The final article I listed I think makes a good case that the concepts behind this method improve discovery and learning through experimentation as well.

Many people attach themselves to whatever theory they were first taught. They accepted it as true because in their learning process they accepted their educators as a source of truth. Instead, if they were taught to continually evaluate what they know and that through continuous evaluation is the only process for truth, they could accept new information and more readily evaluate and resolve conflicts with what they already know.

> the information we are talking about is readily available

This is sidestepping the whole issue under discussion. The purpose of science education is to teach students about the theories in the field, what evidence is available, how it was obtained, how to reproduce the evidence and so on. Creationism is not even a theory since it makes no falsifiable claims so it doesn't make sense in any way to treat in a science class. It belongs in religion or in philosophy classes

Proponents of creationism do use science, although it is selective science. I think it is important part of critical thinking to analyze a theory in respect to whether it takes into account all evidence or selective evidence.

As far as falsifiable criteria, I think string theory would also have a problem under those restrictions.

I've not seen anyone treat string theory as "this is true" though. At best it's "this is a cool idea and it might maybe possibly explain some stuff if anybody can ever figure it out."
Interesting point on the perspective of "this is true". Does that mean creationism would be an acceptable topic if not presented in the context of "this is true"?

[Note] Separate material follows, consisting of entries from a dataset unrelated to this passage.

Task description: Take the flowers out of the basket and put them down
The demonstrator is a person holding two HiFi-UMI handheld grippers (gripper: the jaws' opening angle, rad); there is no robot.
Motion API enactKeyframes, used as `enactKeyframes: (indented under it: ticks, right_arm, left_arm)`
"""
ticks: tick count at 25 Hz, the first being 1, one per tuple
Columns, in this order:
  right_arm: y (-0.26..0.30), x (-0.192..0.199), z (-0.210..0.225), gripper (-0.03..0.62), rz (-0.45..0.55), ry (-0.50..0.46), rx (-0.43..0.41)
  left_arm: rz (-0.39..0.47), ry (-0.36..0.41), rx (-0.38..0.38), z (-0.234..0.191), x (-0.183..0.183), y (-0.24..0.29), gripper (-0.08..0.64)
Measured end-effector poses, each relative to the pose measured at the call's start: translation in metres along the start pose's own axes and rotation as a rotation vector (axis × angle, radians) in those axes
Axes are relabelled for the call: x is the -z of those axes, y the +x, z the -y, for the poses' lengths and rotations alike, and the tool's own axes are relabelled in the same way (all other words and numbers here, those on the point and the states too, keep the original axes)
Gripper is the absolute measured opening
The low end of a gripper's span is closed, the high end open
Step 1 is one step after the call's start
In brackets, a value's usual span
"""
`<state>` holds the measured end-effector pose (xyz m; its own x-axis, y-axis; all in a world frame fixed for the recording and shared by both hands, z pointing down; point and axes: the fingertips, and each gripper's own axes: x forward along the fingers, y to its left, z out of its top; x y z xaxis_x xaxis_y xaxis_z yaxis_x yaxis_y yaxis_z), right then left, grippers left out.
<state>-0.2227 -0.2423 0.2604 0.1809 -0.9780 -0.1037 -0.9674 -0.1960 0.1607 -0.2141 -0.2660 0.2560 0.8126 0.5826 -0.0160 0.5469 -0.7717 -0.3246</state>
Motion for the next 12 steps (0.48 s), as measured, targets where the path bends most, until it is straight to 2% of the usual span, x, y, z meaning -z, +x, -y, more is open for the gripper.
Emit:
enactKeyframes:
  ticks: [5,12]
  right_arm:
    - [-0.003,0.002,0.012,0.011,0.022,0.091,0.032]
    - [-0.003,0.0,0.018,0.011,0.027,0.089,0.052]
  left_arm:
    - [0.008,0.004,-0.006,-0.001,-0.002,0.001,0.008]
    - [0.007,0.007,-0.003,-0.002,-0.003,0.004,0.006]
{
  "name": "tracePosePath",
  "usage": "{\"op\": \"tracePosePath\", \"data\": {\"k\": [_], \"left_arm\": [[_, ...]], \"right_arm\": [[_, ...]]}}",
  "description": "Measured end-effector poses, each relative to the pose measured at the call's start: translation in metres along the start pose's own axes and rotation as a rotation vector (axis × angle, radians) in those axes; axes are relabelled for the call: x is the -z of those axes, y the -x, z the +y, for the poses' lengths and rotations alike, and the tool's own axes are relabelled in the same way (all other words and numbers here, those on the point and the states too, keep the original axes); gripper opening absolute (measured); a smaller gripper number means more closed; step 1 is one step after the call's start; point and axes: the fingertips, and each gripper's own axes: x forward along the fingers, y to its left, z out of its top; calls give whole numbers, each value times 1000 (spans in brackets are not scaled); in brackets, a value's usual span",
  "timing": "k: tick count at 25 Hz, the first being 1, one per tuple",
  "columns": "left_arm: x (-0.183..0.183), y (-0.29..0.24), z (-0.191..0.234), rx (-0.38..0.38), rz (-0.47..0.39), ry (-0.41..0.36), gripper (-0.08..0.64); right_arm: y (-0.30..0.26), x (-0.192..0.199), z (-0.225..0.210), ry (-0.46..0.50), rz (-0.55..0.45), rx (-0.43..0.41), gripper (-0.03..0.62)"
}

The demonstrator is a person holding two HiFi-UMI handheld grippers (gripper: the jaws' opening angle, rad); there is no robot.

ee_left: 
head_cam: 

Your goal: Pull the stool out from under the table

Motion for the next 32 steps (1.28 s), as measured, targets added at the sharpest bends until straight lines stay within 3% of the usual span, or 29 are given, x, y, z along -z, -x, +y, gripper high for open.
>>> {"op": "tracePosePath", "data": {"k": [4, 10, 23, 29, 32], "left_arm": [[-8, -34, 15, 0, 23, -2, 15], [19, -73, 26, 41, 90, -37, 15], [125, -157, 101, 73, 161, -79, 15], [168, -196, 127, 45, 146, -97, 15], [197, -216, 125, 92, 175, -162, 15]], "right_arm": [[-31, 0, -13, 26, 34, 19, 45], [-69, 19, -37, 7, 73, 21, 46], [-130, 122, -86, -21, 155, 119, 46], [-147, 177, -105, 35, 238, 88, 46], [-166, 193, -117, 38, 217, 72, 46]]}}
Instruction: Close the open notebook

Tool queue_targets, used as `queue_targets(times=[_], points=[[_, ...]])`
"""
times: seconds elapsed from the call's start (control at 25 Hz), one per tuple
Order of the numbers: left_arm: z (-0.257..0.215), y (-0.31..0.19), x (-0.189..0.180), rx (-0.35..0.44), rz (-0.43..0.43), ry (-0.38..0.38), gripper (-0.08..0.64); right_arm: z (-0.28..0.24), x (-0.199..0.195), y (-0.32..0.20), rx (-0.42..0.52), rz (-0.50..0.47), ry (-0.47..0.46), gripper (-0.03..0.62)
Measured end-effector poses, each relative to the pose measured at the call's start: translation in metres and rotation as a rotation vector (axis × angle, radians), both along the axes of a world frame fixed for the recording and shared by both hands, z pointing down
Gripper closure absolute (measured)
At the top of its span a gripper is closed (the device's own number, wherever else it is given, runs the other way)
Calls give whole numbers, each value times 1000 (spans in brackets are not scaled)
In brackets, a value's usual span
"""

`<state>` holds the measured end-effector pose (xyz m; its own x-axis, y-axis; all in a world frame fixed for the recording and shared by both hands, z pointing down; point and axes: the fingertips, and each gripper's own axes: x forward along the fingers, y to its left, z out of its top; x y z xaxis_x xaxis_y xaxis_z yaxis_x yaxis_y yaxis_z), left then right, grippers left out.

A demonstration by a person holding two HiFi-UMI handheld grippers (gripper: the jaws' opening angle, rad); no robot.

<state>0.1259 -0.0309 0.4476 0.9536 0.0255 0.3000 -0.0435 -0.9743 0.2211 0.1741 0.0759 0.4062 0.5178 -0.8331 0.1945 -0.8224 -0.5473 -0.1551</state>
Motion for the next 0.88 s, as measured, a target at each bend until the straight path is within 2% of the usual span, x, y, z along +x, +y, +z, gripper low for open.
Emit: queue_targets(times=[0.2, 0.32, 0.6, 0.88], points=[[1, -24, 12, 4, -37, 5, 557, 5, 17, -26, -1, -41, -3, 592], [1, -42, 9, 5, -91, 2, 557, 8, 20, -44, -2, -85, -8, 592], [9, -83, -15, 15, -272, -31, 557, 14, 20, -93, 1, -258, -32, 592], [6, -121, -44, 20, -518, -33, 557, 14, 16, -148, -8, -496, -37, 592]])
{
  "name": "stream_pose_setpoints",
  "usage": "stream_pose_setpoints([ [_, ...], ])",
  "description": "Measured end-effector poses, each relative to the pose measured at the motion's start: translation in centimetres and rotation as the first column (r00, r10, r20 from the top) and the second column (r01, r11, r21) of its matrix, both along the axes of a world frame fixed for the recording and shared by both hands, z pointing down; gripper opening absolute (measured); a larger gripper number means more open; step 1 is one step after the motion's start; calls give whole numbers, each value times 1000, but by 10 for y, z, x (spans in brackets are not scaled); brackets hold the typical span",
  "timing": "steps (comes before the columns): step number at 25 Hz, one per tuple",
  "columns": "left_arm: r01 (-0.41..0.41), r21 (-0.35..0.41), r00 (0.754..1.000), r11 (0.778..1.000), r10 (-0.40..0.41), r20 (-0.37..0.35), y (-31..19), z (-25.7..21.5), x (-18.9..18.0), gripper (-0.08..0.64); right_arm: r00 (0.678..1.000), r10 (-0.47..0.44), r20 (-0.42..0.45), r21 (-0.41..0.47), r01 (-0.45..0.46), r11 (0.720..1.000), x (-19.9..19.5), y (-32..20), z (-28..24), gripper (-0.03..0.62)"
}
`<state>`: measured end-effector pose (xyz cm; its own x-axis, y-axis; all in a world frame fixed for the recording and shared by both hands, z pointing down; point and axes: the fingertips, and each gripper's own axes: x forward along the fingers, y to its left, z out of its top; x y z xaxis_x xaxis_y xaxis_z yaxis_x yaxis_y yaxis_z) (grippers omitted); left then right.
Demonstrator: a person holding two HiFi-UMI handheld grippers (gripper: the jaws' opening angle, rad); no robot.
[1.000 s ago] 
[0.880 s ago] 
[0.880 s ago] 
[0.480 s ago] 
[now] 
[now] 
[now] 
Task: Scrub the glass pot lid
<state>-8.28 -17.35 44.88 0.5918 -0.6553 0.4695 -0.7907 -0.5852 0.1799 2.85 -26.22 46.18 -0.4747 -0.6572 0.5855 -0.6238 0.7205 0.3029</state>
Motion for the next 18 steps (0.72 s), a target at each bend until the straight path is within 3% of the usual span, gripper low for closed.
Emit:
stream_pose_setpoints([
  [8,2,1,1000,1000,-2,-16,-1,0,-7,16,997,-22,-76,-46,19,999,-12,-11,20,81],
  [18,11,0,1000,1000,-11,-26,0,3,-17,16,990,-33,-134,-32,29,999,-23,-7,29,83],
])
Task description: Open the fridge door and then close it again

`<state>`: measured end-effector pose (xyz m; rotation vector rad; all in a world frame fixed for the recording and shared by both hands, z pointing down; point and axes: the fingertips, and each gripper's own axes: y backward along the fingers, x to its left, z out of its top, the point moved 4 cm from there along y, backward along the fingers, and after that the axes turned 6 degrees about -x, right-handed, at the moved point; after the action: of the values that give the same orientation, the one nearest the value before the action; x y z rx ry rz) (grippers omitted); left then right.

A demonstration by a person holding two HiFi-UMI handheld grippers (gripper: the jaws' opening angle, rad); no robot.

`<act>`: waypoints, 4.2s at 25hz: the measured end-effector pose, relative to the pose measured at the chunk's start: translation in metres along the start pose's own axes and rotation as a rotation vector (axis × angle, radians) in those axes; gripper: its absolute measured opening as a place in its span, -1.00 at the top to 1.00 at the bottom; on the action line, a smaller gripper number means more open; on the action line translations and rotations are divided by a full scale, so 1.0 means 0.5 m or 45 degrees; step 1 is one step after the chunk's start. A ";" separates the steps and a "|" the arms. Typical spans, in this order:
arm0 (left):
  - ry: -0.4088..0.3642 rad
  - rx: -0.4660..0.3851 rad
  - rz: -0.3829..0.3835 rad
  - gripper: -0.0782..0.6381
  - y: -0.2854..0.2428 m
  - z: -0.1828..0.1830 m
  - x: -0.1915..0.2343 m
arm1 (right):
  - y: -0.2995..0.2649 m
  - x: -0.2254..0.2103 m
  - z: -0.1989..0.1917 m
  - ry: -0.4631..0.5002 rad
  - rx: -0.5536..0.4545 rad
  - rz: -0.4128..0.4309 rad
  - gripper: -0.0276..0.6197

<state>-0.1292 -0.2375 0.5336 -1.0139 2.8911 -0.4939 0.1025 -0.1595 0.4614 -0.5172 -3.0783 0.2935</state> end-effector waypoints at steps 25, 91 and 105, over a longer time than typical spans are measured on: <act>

I think the problem with creationism is that even though there may be some select science used as part of the theory, it quickly tends to then be used to state that because "this is true" (assumed but unproven truth) therefore this religious doctrine must also be true. I think that is somewhat implied even if not stated and that becomes an issue.

Otherwise, there really isn't much of a distinction between creationism and theories that the entire universe is a sophisticated computer simulation. They are both forms of intelligent design.

The computer simulation theory is a philosophical thought experiment, where the point is that you can't really tell the difference. Creationism is different because it states a theory (the species did not originate over time from a common ancestor) which is flatly contradicted by evidence. Neither theory does of course belong in biology classes, but one is more wrong and stupid than the other.